• _Problem to solve_: Which lines to output? The line containing "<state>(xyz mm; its" and every line after it in the data below, each copied exactly.
*** Opening of Supplied data ***
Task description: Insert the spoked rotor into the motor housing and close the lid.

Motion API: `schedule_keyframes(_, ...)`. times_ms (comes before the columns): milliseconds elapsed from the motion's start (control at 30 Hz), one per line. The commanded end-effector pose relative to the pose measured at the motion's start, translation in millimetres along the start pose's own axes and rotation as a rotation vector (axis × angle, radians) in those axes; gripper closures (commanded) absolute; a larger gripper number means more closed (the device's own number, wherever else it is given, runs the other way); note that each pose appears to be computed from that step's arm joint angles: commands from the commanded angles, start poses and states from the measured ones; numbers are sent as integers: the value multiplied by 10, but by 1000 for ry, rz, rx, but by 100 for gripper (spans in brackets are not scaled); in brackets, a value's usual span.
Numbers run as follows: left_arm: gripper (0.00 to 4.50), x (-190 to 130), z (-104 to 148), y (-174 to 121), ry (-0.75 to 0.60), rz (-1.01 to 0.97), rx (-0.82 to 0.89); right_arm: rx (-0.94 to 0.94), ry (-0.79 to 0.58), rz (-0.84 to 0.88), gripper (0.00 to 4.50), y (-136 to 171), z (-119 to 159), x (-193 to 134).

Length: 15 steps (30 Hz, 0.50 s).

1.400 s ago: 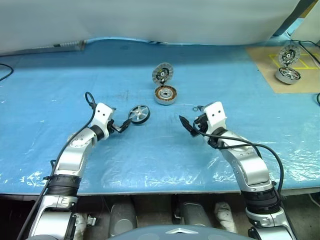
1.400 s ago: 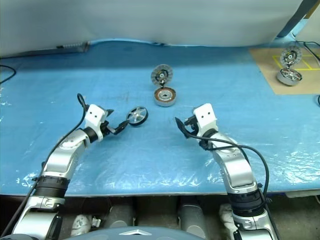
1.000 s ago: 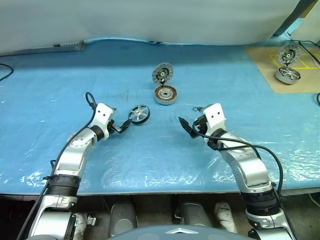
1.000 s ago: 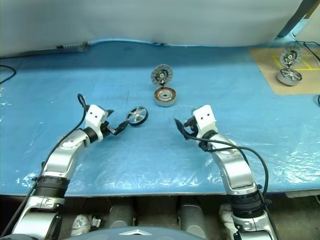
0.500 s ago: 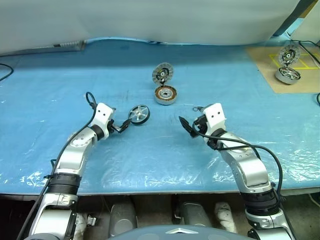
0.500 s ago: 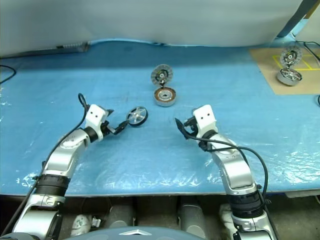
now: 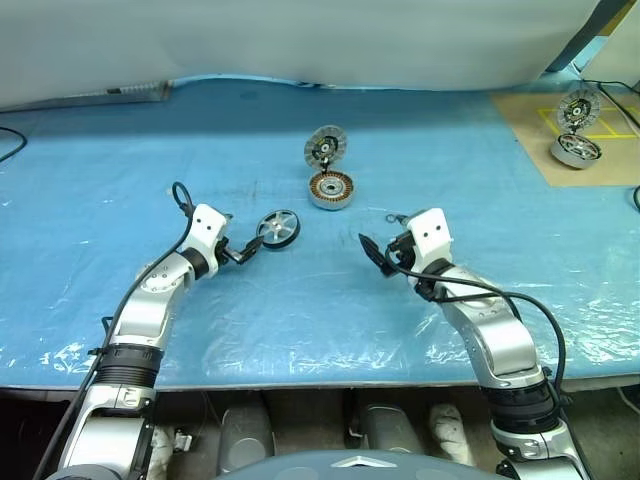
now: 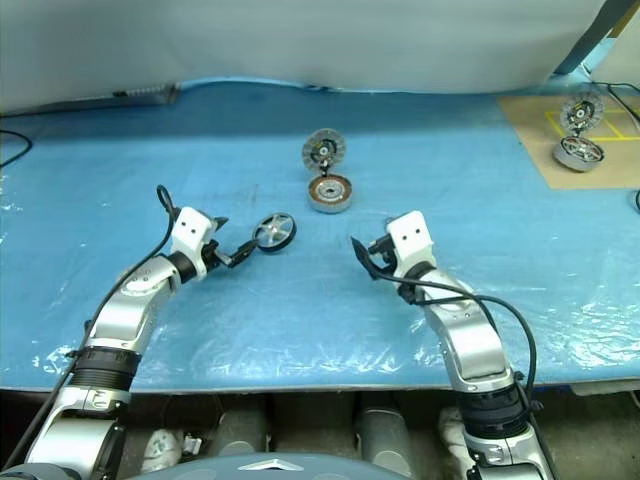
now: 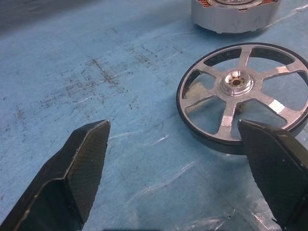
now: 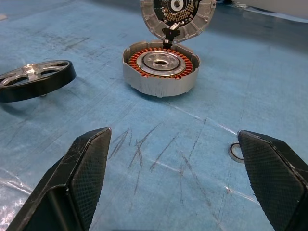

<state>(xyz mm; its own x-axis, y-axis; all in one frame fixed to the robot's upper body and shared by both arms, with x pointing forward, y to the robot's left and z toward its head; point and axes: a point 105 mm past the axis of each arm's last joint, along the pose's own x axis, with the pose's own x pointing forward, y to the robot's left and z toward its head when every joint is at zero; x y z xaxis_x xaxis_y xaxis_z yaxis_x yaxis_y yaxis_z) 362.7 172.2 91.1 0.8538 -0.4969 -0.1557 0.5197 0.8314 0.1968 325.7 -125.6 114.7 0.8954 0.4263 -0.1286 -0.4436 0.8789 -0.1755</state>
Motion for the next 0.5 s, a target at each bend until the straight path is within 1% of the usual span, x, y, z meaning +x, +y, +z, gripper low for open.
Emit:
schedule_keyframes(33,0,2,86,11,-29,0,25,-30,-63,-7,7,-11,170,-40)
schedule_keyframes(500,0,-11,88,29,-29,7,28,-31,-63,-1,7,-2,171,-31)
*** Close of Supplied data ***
• _Task output_:
<state>(xyz mm; its own x-axis, y-axis; all in one frame fixed to the robot's upper body and shared by both arms, with x pointing forward, y to the robot's left and z toward its head; point and axes: a point 105 mm past the axis of each arm's last joint, along the pose's own x axis, with the pose's own x pointing forward, y to the robot's left and z toward its head when every joint is at zero; x y z xaxis_x xaxis_y xaxis_z yaxis_x yaxis_y yaxis_z) 362.7 172.2 91.1 0.8538 -0.4969 -0.1557 0.5197 0.8314 0.1968 325.7 -125.6 114.7 0.8954 0.4263 -0.1286 -0.4436 0.8789 -0.1755</state>
Motion for the next 0.5 s, a target at each bend until the straight path is within 1% of the usual span, x, y, z meaning +x, +y, +z, gripper low for open.
Emit:
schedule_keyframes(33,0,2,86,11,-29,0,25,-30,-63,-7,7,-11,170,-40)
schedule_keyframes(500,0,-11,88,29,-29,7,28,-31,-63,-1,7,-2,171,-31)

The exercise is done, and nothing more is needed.